Ms. Williams, in turn, states:
The kids have not have (sic) skirmishes that kids their age have not had with their peers. The Applicant has always been extremely sensitive about the children’s play – even here in Ontario when they would have minor issues at school – but I keep reminding him that wherever they go, kids fall out, make up, are best buddies again and keep going. The bullying and mistreatment he is claiming is an overstatement and complete exaggeration – for his own purposes to keep the children so he is not obliged to pay child support.
(d) Tobago is not a signatory to the Hague Convention and there is no effective way in which Mr. Charles could secure the children’s return to Ontario from that country if Ms. Williams again refused to return them voluntarily.
(e) Ms. Williams’ employment contract was to end on November 1, 2013, and it was not clear what means she had to continue supporting the children’s care in Tobago beyond that date.
(f) The OCL would not be able to conduct an effective assessment of the children if they returned to Tobago.
[25] I found that there had been a material change of circumstances since Donohue J. made her Order on October 18, 2012; namely, by Ms. Williams’ removing the children to Tobago and failing to return them to Ontario for the Christmas holiday in 2012 as the Order directed. Additionally, I found that the concerns which Mr. Charles raised warranted investigation by the OCL, who would not have an opportunity to conduct an effective assessment if the children returned to Tobago.
CONCLUSION AND ORDER
[26] For the foregoing reasons, I made an Order, on August 30, 2013, in the following terms:
Brandon M.A. Charles, born February 21, 2001, and Liam M.A. Charles, born April 2, 2005, shall be in the temporary custody of and shall reside with their father, Allen Leon Charles, in Brampton, Ontario, subject to liberal access by the children’s mother, Andrea Juliette Williams.
Brandon M.A. Charles shall forthwith be enrolled at Sir John A. MacDonald Sr. Public School in Brampton. Liam shall forthwith be enrolled at Agnes Taylor Public School in Brampton.
A request shall be made for involvement of the OCL to conduct a clinical assessment and provide a report as to the needs of the children and how their needs can best me met, pursuant to s. 112 of the Courts of Justice Act. Both parents shall forthwith complete and submit intake forms to the OCL by September 6, 2013, and co-operate fully with the assessment.
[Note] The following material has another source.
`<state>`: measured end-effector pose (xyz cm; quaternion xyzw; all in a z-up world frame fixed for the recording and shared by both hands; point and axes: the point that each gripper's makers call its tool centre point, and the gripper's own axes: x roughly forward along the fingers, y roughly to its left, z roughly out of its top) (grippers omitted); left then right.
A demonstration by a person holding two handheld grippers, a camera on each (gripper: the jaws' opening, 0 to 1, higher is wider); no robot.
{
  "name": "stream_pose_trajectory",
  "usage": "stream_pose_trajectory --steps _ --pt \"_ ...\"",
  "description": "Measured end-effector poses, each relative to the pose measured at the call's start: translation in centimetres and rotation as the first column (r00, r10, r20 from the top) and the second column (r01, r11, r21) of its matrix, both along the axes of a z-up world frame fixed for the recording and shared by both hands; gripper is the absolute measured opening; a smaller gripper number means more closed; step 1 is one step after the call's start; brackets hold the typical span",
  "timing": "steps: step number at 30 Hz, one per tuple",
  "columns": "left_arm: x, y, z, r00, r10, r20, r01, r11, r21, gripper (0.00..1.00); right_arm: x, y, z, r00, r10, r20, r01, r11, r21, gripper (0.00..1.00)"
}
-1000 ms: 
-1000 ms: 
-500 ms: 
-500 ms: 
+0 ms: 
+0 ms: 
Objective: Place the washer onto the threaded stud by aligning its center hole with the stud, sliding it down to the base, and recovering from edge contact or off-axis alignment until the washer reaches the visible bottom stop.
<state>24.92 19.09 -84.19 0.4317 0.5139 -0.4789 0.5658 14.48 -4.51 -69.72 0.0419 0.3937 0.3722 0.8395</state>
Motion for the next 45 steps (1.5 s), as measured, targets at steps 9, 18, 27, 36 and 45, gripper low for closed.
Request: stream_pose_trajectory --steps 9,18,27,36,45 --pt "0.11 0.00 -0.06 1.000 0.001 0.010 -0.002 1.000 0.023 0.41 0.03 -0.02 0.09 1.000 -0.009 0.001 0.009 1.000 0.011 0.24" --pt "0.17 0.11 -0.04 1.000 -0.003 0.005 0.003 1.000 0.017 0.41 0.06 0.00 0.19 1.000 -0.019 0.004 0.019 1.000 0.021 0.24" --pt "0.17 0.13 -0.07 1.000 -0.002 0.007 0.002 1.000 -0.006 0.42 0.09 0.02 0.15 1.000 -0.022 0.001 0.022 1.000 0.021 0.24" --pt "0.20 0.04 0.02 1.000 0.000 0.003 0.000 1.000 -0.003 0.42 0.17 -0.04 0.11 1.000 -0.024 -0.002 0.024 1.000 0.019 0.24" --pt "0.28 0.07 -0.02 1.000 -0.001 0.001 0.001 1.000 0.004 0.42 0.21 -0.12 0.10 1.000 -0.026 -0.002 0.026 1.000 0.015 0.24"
Neither party shall remove either of the children from the Province of Ontario without further Order of this Court.
The Peel Police Service and any other police service in which the children may be found shall enforce the terms of this Order and lend all necessary assistance; including the use of force to ensure that the children are not removed from Ontario, and/or to bring about their prompt return to the City of Brampton in accordance with this Order.
The Order of Donohue J. dated October 18, 2013, is varied as necessary to give effect to this Order.
This matter shall return to court for a Case Conference on December 19, 2013, at 10 a.m. Costs are reserved to the judge presiding at the return of the motion, which shall be on a date following the Case Conference.
[27] Upon inquiring with the Trial Office, I understand that the case conference did not take place on December 19, 2013, as the OCL had not yet completed its assessment. I have directed Court staff to make inquiries to the OCL and understand that the assessment is likely to be completed by mid-April.
[28] Based on the foregoing, it is further ordered that:
- The parties shall return for a Case Conference on April 22, 2014, at 10 a.m.
Price J.
Released: January 22, 2014
COURT FILE NO.: FS-10-68103-0001
DATE: 20140122
ONTARIO
SUPERIOR COURT OF JUSTICE
B E T W E E N:
ALLEN LEON CHARLES
Applicant
- and –
ANDREA JULLIETTE WILLIAMS
Respondent
REASONS FOR ORDER
Price J.
Released: January 22, 2014
[^1]: Divorce Act, R.S.C. 1985, c. 3 (2nd Supp.), as am.